Na avaliação dos juristas consultados, porém, duas decisões recentes da corte internacional podem dar força à denúncia enviada pela CPI: as autorizações para abertura de investigação por crimes contra a humanidade cometidos pelo presidente das Filipinas, Rodrigo Duterte, em 15 de setembro, e sobre a atuação de tropas americanas e britânicas no Afeganistão, por crimes de guerra e contra a humanidade, no ano passado.
Essas investigações poderiam fortalecer apurações sobre crimes cometidos em “países em processo de erosão democrática”, como o Brasil. Também no encontro com a CPI, a jurista Deisy Ventura, da Universidade de São Paulo (USP), disse que a investigação sobre o presidente das Filipinas “é um recado importante a governantes populistas extremistas que estão causando tanto dano à humanidade”.
Duterte assumiu a presidência do país asiático em 2016 e promoveu uma violenta política de combate e caça a traficantes e usuários de drogas. A polícia matou milhares de pessoas, que, segundo a corporação, eram traficantes de drogas e resistiram à prisão. Grupos de direitos humanos afirmam que este número é muito maior e classificam a política como extermínio sistemático de usuário de drogas nas comunidades mais pobres. Durante a campanha à presidência em 2019, Duterte prometeu matar até 100 mil traficantes e viciados em drogas. “Eu sou o esquadrão da morte? Sim. Isso é verdade”, disse.
As Filipinas foram um país-membro do tratado que criou o Tribunal de Haia até março de 2018, quando oficializaram sua saída. A retirada, porém, só começou a valer um ano depois. Por isso, a apuração contra Duterte na corte internacional foi aceita, mas vai focar em crimes cometidos entre 1º de novembro de 2011 e 16 de março de 2019.
“Há uma base razoável para o procurador (de Haia) para proceder a investigação, no sentido de que o crime contra a humanidade de assassinato parece ter sido cometido, e esse (s) caso (s) potencial (is) decorrente (s) de tal investigação parece estar dentro da jurisdição do Tribunal”, apontou o documento que autoriza a apuração do TPI.
Na avaliação de Machado, a chegada do advogado britânico Karim Kahn à chefia da Procuradoria do TPI, este ano, também pode favorecer uma eventual acusação dos senadores da CPI contra Bolsonaro. Parecer de juristas à CPI aponta que o presidente cometeu crime contra humanidade contra os indígenas pela falta de uma política de saúde para protegê-los da covid. “Temos a informação de que há uma vontade, uma diretriz do TPI, em enfrentar temas relacionados a povos originários na América Latina”, afirmou a advogada.

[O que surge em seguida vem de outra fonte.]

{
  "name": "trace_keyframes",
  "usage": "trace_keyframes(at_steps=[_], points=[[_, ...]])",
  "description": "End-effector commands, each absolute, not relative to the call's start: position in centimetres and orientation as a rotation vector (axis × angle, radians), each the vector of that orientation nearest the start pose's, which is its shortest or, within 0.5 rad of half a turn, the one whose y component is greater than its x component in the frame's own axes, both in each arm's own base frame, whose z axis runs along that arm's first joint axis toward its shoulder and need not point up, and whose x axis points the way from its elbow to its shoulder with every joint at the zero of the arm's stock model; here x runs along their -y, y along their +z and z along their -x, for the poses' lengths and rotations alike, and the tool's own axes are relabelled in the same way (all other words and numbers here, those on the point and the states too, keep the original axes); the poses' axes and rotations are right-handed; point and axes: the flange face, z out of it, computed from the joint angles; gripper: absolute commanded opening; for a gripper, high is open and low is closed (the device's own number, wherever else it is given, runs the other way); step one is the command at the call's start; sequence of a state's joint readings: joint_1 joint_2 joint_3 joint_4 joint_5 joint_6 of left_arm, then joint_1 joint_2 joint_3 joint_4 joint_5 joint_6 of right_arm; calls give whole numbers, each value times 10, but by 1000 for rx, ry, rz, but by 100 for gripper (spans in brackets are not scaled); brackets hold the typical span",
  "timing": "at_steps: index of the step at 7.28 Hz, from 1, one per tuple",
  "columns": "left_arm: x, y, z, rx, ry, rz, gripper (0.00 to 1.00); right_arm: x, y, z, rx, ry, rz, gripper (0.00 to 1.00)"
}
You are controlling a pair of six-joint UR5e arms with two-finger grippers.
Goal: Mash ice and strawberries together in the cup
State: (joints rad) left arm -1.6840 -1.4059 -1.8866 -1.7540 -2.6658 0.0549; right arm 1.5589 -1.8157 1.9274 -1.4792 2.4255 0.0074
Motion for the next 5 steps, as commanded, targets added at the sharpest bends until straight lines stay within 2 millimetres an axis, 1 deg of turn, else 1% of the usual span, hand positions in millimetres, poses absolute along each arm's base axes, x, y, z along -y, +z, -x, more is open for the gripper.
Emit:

As acusações são comunicadas em Haia por meio da Procuradoria do órgão, que funciona como uma espécie de Ministério Público e tem o poder de abrir investigações e apresentar denúncias ao órgão. Os juristas que falaram aos senadores foram unânimes em apontar que os processos em Haia são longos e levam anos para terminarem. Uma denúncia enviada por senadores, no entanto, adquiriria “um grau diferente” e teria um “enorme impacto” internacional e nacionalmente. Segundo eles, seria um “divisor de águas”.
Além do TPI, o relatório final da CPI deverá ser enviado também à Procuradoria-Geral da República e a unidades do Ministério Público Federal para apuração de investigados sem prerrogativa de foro. Apesar de terem poder para investigar e decretar quebras de sigilo, CPIs não podem punir, explicou o advogado criminalista Sérgio Rosenthal ao Estadão. “A efetiva punição de eventuais culpados cabe exclusivamente ao Poder Judiciário, após o devido processo”, afirmou.